A veteran journalist and author, Charen worked in the Reagan administration as a speechwriter for Nancy Reagan and later as a member of former President Ronald Reagan’s Office of Public Liaison and in the Office of Communications. Today, she works as a conservative columnist for numerous outlets and as a political panelist for CNN.
Ed Jones/AFP/Getty
On Tuesday, Charen published an opinion column for The Bulwark, a conservative online news outlet noted for its anti-Trump stances. In it, she argued that while Bragg’s indictment of Trump might have some political risks, it does not undermine the law, as many Republicans have argued.
“We saw one political risk of Bragg’s indictment play out even before anyone had read the charges, Call it the Rally Round the Criminal effect,” Charen said. “It has been evident for some time that Republicans thrill to imagined persecution.
“After the completely justified, arguably essential, search of Mar-a-Lago for stolen top secret documents, the GOP sprang to Trump’s defense in Pavlovian fashion. It wasn’t just that their knees jerked; it was the language they adopted, dipping autonomically into the extremist/incendiary vocabulary they’ve learned at Trump’s knee.”
Another risk, she argued, is that indictment plays to Trump’s strengths by making him the center of national attention, allowing him to play up his “favorite posture—aggrieved victim of the Democrats and the ‘deep state.’” To back up this argument, Charen noted that Trump’s 2024 presidential race polling lead over Florida Governor Ron DeSantis has widened in the wake of the news that the indictment was coming.
Despite the risks, however, Charen also wrote that the rhetoric of Republicans in the wake of the indictment is doing more to impede the rule of law than anything they have accused those across the aisle of doing.

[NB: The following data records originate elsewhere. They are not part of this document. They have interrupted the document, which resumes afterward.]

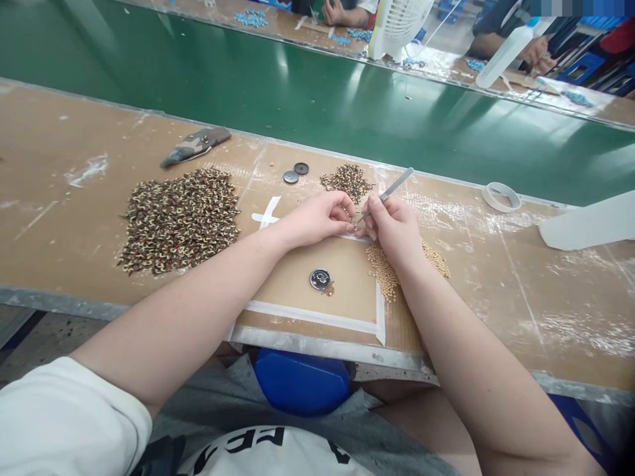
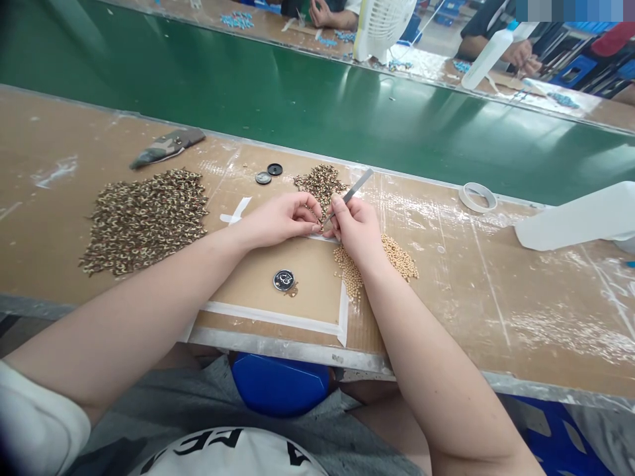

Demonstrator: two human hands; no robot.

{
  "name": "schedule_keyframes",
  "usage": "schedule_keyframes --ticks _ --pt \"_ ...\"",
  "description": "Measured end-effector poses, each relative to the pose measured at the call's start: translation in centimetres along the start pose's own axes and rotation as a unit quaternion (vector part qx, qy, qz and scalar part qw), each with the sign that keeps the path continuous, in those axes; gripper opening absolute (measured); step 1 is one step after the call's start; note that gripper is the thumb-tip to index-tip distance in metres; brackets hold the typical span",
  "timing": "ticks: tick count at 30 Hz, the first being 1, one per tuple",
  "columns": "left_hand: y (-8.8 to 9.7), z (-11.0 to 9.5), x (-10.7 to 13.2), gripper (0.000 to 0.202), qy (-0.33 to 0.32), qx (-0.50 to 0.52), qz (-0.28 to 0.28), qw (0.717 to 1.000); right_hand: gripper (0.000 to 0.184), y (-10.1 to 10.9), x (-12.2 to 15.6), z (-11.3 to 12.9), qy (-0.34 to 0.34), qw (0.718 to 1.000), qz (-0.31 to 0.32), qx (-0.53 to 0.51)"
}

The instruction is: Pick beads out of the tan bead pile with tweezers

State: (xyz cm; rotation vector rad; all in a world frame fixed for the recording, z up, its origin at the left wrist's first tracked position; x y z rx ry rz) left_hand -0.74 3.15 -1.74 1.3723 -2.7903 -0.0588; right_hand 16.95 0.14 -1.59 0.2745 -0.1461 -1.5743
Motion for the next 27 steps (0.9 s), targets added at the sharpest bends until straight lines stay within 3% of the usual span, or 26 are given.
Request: schedule_keyframes --ticks 14,27 --pt "-0.3 -0.6 0.1 0.024 -0.014 0.074 -0.067 0.995 0.046 0.0 0.1 0.5 0.011 1.0 -0.028 -0.003" --pt "0.0 -1.5 0.7 0.018 -0.058 -0.093 -0.073 0.991 0.044 1.5 -0.2 0.8 0.014 0.997 -0.072 0.025"
Point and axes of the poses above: each hand's wrist, its own x-axis away from the middle knuckle, its own y-axis out of the back of the hand, z = x × y, the point moved 2 cm from there along -x, towards the middle knuckle, and after that the axes turned 12 degrees about x, right-handed, at the moved point
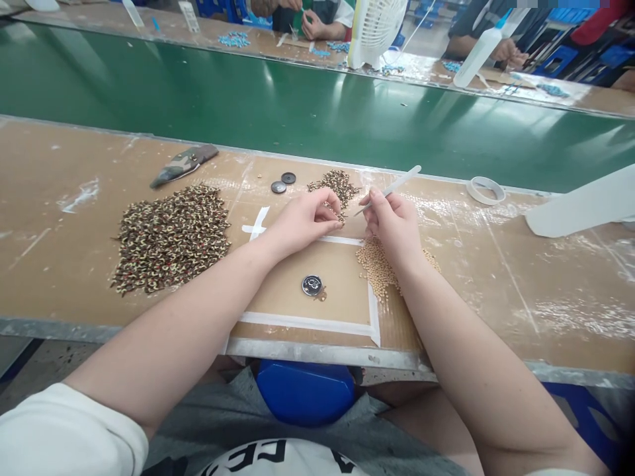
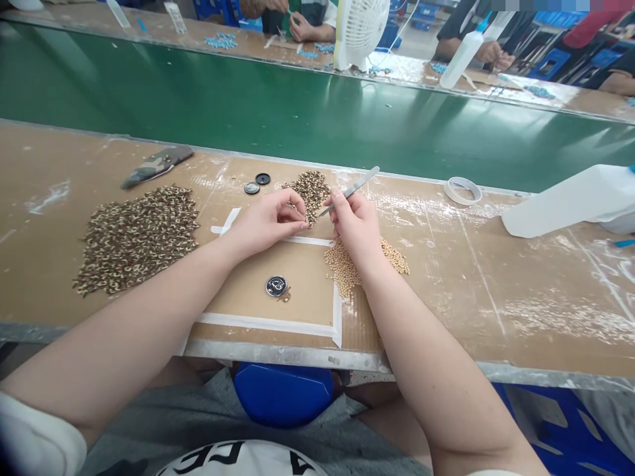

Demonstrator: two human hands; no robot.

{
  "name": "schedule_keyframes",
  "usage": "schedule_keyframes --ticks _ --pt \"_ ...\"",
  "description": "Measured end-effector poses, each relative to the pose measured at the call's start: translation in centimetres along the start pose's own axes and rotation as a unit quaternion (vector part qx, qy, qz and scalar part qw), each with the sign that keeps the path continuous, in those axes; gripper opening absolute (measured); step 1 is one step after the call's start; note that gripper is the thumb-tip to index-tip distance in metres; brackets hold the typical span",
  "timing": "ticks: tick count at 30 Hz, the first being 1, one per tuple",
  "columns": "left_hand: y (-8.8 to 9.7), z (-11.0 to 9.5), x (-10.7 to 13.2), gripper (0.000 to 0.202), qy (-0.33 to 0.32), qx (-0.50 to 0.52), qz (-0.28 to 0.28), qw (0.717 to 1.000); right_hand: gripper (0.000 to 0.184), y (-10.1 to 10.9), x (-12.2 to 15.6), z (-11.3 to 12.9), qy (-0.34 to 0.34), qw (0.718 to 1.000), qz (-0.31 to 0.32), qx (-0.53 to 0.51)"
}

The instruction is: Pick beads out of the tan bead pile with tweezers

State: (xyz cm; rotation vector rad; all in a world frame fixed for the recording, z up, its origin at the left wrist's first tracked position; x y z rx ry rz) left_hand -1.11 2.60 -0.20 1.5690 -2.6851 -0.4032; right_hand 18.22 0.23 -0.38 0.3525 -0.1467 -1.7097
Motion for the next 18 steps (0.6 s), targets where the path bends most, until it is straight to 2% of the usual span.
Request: schedule_keyframes --ticks 4,10,18 --pt "0.5 0.3 -0.2 0.021 -0.023 -0.076 -0.015 0.997 0.042 0.8 -0.3 0.2 0.011 0.999 -0.01 0.032" --pt "1.2 0.6 -0.4 0.022 -0.043 -0.136 -0.053 0.988 0.041 1.6 -0.2 0.7 0.042 0.988 -0.009 0.147" --pt "2.0 0.6 -0.3 0.025 -0.031 -0.213 -0.082 0.973 0.039 2.2 -0.3 0.3 0.051 0.941 0.093 0.32"
Point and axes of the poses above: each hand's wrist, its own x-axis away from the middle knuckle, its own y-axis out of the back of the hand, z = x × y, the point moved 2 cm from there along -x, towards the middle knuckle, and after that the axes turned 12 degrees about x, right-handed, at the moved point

Bragg, a Democrat, “followed the rules” in pursuing the case, she observed, arguing that “there is no question that a crime was committed,” because Cohen already went to jail for his part in the hush money scheme.
“By contrast, Republican officials and officeholders who are rallying around Trump are implicitly and sometimes explicitly endorsing his attacks on the justice system,” Charen wrote, adding later that, “Republicans, by contrast, have demonstrated reckless contempt for rules, order, and justice in service to their deranged master.”
As rumors of the impending indictment heated up last month, Trump escalated attacks against Bragg on his social media platform, Truth Social. He decried the district attorney as a “Soros-back animal,” evoking antisemitic conspiracy theories surrounding wealthy Democrat donor George Soros. He also called for his supporters to protest his potential indictment, which critics compared to his rhetoric in the lead-up to the January 6, 2021, Capitol riot.
Newsweek reached out to Trump’s communications team via email for comment.